Critical Analysis and Recommendations

Clear Statement of Purpose and Significance (written-content)
The abstract clearly states the paper's goal of identifying effective ML algorithms for LoS prediction and its significance for hospital management and patient care. This sets a clear context and communicates the research's value proposition effectively from the outset.
Section: Abstract
Comprehensive Scope Indicated (written-content)
The abstract outlines a comprehensive scope, including ML algorithms, metrics, challenges, data quality, and ethical considerations. This holistic approach suggests a thorough treatment of the topic, promising a well-rounded review.
Section: Abstract
Specify Target Audience or Context for Enhanced Relevance (written-content)
While the abstract outlines the paper's scope, explicitly mentioning the primary intended audience or specific contexts (e.g., general hospitals vs. specialized units) could enhance its focus and immediate applicability. This addition would help readers more quickly ascertain the paper's direct relevance to their work.
Section: Abstract
Clear Articulation of Purpose and Scope (written-content)
The introduction clearly establishes the paper's central theme (ML for LoS prediction) and its primary goal (identifying effective ML algorithms). This directness provides immediate clarity for the reader regarding the paper's focus.
Section: Introduction
Comprehensive Roadmap of Paper Content (written-content)

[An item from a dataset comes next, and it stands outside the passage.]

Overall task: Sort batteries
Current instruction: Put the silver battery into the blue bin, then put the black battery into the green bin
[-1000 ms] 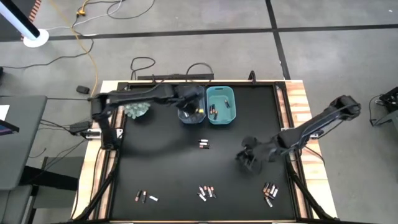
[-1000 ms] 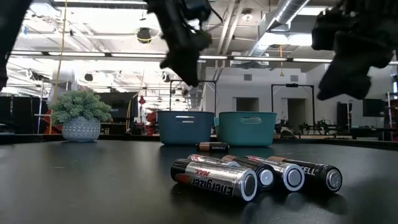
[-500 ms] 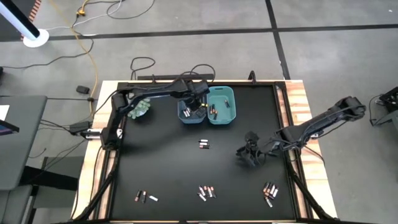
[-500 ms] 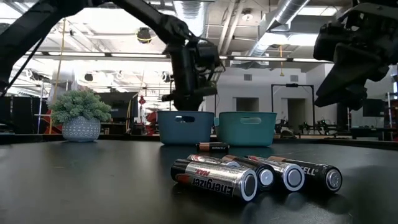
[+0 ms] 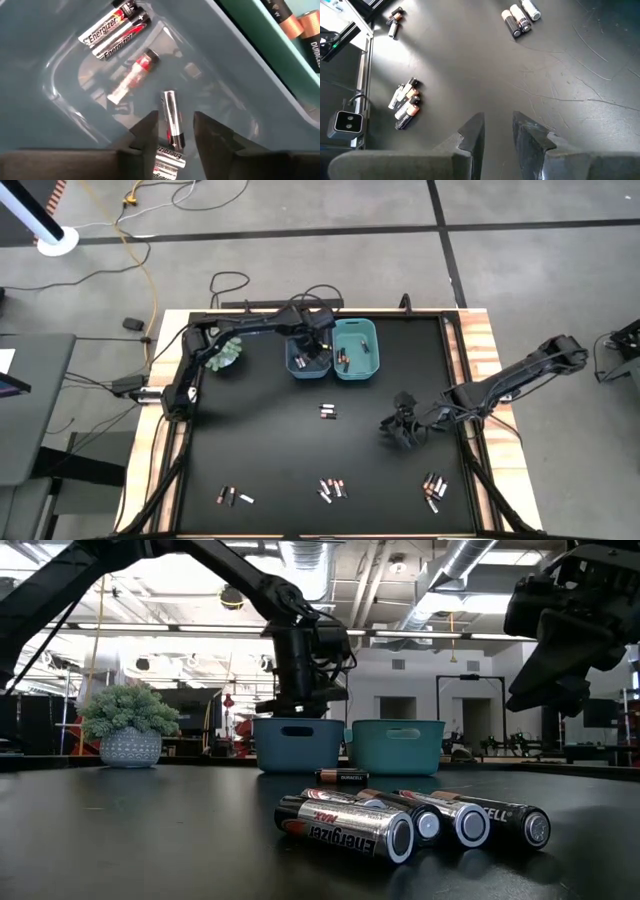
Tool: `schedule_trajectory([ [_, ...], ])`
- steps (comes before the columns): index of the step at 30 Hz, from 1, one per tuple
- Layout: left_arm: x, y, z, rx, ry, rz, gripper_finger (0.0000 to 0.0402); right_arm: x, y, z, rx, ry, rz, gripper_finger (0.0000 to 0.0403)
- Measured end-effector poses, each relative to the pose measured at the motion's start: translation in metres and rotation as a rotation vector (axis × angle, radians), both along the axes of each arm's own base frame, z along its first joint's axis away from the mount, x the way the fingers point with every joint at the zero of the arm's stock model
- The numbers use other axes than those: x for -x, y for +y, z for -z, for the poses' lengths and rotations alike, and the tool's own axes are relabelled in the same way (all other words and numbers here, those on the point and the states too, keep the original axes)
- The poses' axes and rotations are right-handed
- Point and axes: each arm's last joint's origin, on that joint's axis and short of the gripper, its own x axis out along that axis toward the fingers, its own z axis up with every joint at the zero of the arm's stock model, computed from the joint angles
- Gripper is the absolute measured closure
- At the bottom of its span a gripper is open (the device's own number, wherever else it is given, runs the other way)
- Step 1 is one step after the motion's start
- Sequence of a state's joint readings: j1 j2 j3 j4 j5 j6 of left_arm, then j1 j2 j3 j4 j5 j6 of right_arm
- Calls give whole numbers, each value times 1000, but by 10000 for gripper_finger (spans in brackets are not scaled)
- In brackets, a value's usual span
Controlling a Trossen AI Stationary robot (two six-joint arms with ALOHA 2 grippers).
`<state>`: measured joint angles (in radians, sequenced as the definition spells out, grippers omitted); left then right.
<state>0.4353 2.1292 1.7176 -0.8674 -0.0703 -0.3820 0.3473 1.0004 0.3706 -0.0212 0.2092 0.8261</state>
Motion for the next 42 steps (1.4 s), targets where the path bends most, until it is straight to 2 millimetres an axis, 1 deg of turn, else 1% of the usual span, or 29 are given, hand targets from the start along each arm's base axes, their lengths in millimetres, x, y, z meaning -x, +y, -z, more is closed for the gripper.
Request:
schedule_trajectory([
  [3,-1,0,-1,3,-6,27,263,0,0,0,0,0,-1,284],
  [7,-2,-1,-12,8,0,28,257,0,0,0,-2,1,0,284],
  [12,-5,-5,-38,3,3,46,261,0,-1,0,-3,1,9,284],
  [15,-9,-14,-59,-8,5,75,261,-1,-2,0,-3,1,14,284],
  [18,-12,-30,-81,-34,32,109,262,-1,-3,0,-11,2,25,284],
  [21,-13,-55,-96,-47,88,155,262,-1,-3,0,-30,3,38,284],
  [23,-14,-79,-102,-76,130,176,262,-1,-3,0,-48,5,52,284],
  [27,-16,-126,-105,-127,189,237,262,-1,-3,0,-60,6,61,284],
  [32,-17,-182,-108,-173,207,378,262,-1,-2,0,-85,8,76,284],
  [35,-10,-214,-107,-243,276,449,262,-1,-2,0,-95,11,82,284],
  [39,6,-252,-103,-355,325,466,262,0,-1,0,-95,11,76,284],
  [42,29,-279,-105,-376,310,462,262,-1,-1,0,-138,11,107,284],
])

The introduction effectively outlines the paper's structure, informing readers about upcoming discussions on ML algorithms, features, healthcare outcomes, and ethical considerations. This sets clear expectations for the paper's content flow.
Section: Introduction
Explicitly Introduce Research Questions Earlier (written-content)
While the main objective is stated, explicitly formulating or thematically outlining the specific research questions (RQs) within the Introduction itself would sharpen the paper's focus from the outset. Although RQs are detailed later, their early integration would enhance the Introduction's role as a complete preparatory section.
Section: Introduction
Clear Categorization and Workflow Overview (written-content)
The section effectively categorizes ML algorithms and outlines a structured five-step application workflow. This provides a solid conceptual foundation and a clear understanding of the typical ML process for readers.
Section: Machine Learning Algorithms in Healthcare
Diverse Applications with Concrete Impact Example (written-content)
The paper illustrates diverse ML applications in healthcare and substantiates ML's transformative potential with a compelling clinical trial example on sepsis, showing significant reductions in LoS and mortality. This highlights tangible benefits to patient outcomes.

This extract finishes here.